European stocks are heading lower on Friday, paring some of their weekly gains. Rising concerns over resurging covid in Europe is hitting sentiment, with investors taking risk off the table ahead of the weekend.
France imposed more regional curbs in an attempt to stem the spread of the virus, which has only been made worse by the suspension of the AstraZeneca vaccine. The French CAC is reflecting the building risk to the economy, falling harder than most of its European peers: -0.7% at the time of writing.
With the European Medical Agency declaring the AstraZeneca inoculation safe yesterday, France, Germany and Italy will resume using the jab again today.
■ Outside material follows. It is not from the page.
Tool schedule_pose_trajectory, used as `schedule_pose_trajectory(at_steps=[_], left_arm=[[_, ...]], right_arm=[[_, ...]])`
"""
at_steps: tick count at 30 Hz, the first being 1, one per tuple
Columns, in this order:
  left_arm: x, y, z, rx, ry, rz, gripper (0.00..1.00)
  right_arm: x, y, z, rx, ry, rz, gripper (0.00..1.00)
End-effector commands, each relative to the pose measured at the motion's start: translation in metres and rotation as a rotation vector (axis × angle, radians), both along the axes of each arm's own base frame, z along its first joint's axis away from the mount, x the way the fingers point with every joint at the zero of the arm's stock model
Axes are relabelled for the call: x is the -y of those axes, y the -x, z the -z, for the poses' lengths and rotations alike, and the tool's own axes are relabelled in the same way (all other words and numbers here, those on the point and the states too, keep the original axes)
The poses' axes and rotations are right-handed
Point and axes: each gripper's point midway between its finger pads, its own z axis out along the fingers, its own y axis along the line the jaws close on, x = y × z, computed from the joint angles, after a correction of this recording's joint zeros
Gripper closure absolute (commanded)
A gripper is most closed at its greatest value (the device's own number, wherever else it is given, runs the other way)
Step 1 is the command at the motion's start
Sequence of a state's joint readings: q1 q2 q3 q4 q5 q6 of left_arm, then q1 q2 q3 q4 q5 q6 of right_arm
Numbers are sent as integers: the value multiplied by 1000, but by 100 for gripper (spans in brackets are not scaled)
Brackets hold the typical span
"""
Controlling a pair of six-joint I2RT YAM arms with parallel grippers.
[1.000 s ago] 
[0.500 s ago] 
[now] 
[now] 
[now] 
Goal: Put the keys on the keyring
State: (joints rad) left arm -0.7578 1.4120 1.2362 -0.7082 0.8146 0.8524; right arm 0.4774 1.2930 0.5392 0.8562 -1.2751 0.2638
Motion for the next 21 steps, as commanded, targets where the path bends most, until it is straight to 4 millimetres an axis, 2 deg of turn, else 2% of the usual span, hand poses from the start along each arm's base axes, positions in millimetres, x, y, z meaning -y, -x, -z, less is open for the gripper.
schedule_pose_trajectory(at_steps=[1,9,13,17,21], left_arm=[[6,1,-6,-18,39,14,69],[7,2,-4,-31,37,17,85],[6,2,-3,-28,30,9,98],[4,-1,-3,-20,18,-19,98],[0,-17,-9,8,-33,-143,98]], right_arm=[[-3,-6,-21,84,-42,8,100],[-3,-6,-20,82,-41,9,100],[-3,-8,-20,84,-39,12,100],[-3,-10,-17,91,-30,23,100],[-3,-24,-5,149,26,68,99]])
Other countries will pick up the baton early next week. Even so, investors will want to see Europe’s vaccine numbers improve for the market to really find a floor.
Following oil’s seismic decline in the previous session, oil stocks are acting as a particular drag on European indices. However, a more upbeat start is expected in the US, which could help lift Europe higher into the afternoon.
Looking ahead to the US open, yields appear to be very much in the driving seat. After yields surged to a 14-month high yesterday, dragging the tech-heavy Nasdaq sharply lower, today’s pause in the bond-market sell-off is seeing demand for tech stocks rebound.
With little on the US economic calendar to distract investors, sentiment and inflation expectations will be under the spotlight. As long as 10-year treasury yields can remain depressed around the 1.70% level, we could be looking at a more upbeat end to the week.
GBP shrugs off frighteningly high PSNB
The US dollar handed back earlier gains as bond bears paused for breath. Treasury yields slipped back from yesterday’s 14-month high as investors continued digesting the Fed’s pledge to stick with aggressive monetary stimulus, while also projecting the strongest US economic growth in four decades.
Icy tensions between the US and China during talks in Alaska hasn’t prompted a greenback flight to safety. The US dollar index trades -0.1% heading towards the US session.
The pound is putting in an encouraging performance, despite eye-watering public-sector borrowing figures. UK public finances deteriorated further in February as government borrowing hit a record high. Spending on Covid measures ramped up further while tax receipts fell, resulting in the government borrowing GBP19.1 billion, the highest February figure since records began.
While the number is horrifying, the pound was ready to don its rose-tinted glasses, celebrating the fact it wasn’t as bad as the GBP21 billion forecast. GBP/USD advanced to an intraday high of 1.3960, although it’s since eased lower. Meanwhile, the pound continues to strengthen versus the euro, with EUR/GBP testing resistance at 0.8850.